Marijuana has also been tremendously important to me in my spiritual growth. It served as an important set of
training wheels for the entheogens I have since encountered; and it remains an express train past the distractions of
the everyday world when I need time for contemplation. I think of marijuana as a great way to unlock the mind and allow
it to do what it does free of the constrictions placed on it by conventional thinking. It helps us learn that everything
we are taught to accept on the basis of authority alone is a prime candidate for further investigation.
Marijuana kept open my capacity for wonder. I am quite curious by nature and constantly seek to see, to learn, to
know, to do, and to understand as much as I can about everything. It was wonder, after all, that brought me to marijuana
in the first place. After hearing about what it supposedly did, I really wondered if any of it could possibly be true.
Why were they trying to scare me? I was brought to marijuana by wonder, and have found that marijuana is indeed a
"wonder" drug.
Like many other people, I gave up on organized religion long ago, and describe myself instead as a spiritual person.
Marijuana really does open the path to greater awareness and apparently even personal experience of the "is," the
all-knowing all powerful cosmic super consciousness that bears labels like "God" "Jehovah" or "Allah." The most
overwhelming experience of my life was brought to me courtesy of some hashish I decided to eat one day. I was 21 years
old at the time and serving in the Air Force at a small base in West Germany.

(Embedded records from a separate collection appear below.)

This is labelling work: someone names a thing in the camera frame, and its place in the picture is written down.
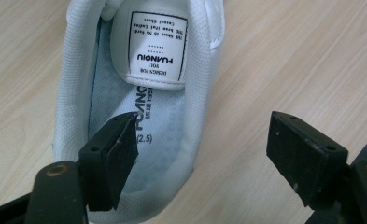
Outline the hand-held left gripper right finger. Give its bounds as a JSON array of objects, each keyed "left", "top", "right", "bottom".
[{"left": 265, "top": 110, "right": 349, "bottom": 210}]

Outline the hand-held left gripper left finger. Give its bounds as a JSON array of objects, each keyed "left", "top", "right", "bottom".
[{"left": 78, "top": 111, "right": 139, "bottom": 212}]

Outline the white sneaker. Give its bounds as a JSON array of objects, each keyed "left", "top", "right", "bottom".
[{"left": 52, "top": 0, "right": 226, "bottom": 224}]

I had been reading as much philosophy as I could digest over the past year or so before that, and had studied to at
least some extent several religious systems. I just couldn't accept the whole Almighty scary guy above the clouds thing,
and I was appalled by the notion of a supposedly "supreme" creature thinking I needed to be tortured for eternity simply
because the brain he made for me caused me to question the stories told on his behalf. But death in and of itself seemed
to demand some serious attention, especially that part about turning off the lights for the last time.

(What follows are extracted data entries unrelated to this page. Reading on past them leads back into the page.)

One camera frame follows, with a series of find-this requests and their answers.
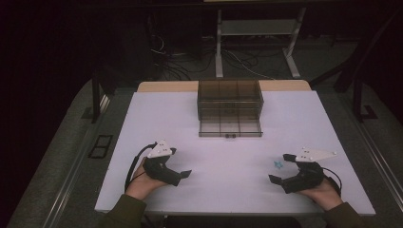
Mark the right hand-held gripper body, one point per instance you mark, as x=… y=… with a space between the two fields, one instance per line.
x=305 y=179

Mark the small blue star-shaped piece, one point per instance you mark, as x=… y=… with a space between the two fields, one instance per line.
x=278 y=164

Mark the smoky transparent drawer cabinet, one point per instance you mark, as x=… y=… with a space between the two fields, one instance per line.
x=230 y=95

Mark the person's right hand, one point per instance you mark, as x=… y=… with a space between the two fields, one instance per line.
x=326 y=194

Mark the grey metal stand with shelf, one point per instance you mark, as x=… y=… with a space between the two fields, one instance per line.
x=258 y=28

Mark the person's left hand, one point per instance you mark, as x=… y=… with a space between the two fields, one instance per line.
x=139 y=185

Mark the black rectangular floor frame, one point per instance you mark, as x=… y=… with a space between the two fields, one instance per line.
x=100 y=146

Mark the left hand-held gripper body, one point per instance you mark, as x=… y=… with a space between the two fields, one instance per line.
x=158 y=169

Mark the aluminium floor rail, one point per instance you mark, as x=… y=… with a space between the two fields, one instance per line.
x=72 y=183
x=380 y=158

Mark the black metal stand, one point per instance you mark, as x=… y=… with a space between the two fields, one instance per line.
x=358 y=95
x=95 y=101

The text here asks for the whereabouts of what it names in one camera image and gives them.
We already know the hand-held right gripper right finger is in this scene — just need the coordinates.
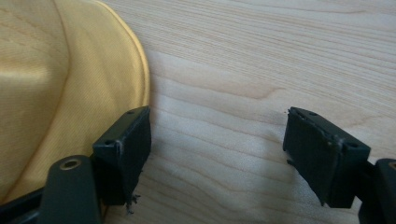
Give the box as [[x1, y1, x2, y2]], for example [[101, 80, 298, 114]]
[[282, 106, 372, 209]]

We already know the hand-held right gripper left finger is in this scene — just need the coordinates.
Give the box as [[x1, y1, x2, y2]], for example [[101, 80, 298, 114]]
[[92, 105, 152, 215]]

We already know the yellow cloth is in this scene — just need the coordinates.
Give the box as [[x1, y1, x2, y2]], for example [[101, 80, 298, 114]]
[[0, 0, 151, 206]]

So I found myself that summer day in 1978 contemplating death at a friend's apartment, several hours after having
eaten about two grams of hash. We were sitting around listening to music, drinking beer and smoking even more hash - a
typical weekend day. I began to think about my own death, rather than death in general and confronted myself with a
serious question: Was I afraid to die? I hadn't really thought about it much before, but upon examination and debate
decided that I really wasn't afraid at all. I was certain that there was no eternal damnation awaiting me on the other
side, and was resolved that it was perfectly fine if there were no afterlife at all.

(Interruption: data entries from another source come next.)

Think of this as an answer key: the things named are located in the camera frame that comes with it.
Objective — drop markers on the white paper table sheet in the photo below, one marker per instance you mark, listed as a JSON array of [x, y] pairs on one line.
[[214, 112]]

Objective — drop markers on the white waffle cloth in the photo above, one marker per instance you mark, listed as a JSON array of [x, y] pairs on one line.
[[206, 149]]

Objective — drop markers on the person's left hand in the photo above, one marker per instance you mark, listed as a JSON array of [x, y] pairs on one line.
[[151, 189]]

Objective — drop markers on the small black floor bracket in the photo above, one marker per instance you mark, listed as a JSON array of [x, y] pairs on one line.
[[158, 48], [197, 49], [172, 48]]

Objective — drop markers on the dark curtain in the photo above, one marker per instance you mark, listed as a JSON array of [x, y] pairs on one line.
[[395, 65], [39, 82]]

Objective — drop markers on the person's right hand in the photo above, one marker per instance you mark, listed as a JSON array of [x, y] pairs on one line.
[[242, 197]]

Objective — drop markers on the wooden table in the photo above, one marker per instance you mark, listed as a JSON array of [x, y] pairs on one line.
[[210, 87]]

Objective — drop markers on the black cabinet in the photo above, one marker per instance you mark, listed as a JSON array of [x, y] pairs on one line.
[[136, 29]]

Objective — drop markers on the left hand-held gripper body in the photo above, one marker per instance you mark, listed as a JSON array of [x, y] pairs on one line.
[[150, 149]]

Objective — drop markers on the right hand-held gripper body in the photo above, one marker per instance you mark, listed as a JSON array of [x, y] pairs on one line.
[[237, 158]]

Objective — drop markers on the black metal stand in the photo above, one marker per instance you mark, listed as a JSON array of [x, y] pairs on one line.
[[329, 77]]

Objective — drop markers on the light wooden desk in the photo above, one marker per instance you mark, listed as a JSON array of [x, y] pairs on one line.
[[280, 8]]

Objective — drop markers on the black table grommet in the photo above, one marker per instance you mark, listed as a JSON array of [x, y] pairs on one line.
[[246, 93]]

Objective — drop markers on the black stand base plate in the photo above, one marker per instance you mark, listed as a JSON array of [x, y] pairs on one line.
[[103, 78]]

Because I smoke marijuana, I have a really huge incentive for speaking up against those who are attempting to hold us
accountable to them for smoking this simple plant. I swore an oath to defend America back in 1976, and have never
stopped honoring that commitment. I spent 23 years working directly on behalf of America and her citizens as a
productive member of our intelligence services. During that period, I was forced to live a double life: not because I
was like the traitors who were selling the secrets I was exposed to, but because I did things to myself that some people
think jail would be a good way to cure.
Being a risk taker by nature, I have tried every drug I ever had the opportunity to experience. I learned a whole lot
more about drugs from direct personal experience than I ever could from reading prohibitionist propaganda. I find that
marijuana is hands down my favorite drug. I can control the dosing rate and effects very easily. It causes only minor
problems if I get "too stoned." It wears off quickly and there is no residual physical or mental after effects. No
hangover like alcohol, no burnout like coke and speed, no fuzz brain like Quaaludes. No painful withdrawal leading me to
seek fixes. No needles or blood. No liver damage, nasal perforations or collapsed veins. No need to keep increasing the
dose. Regardless of what they want us to believe, one small bowl shared between 2 or 3 people gets me just as ripped
every time. And it's been that way for over 30 years.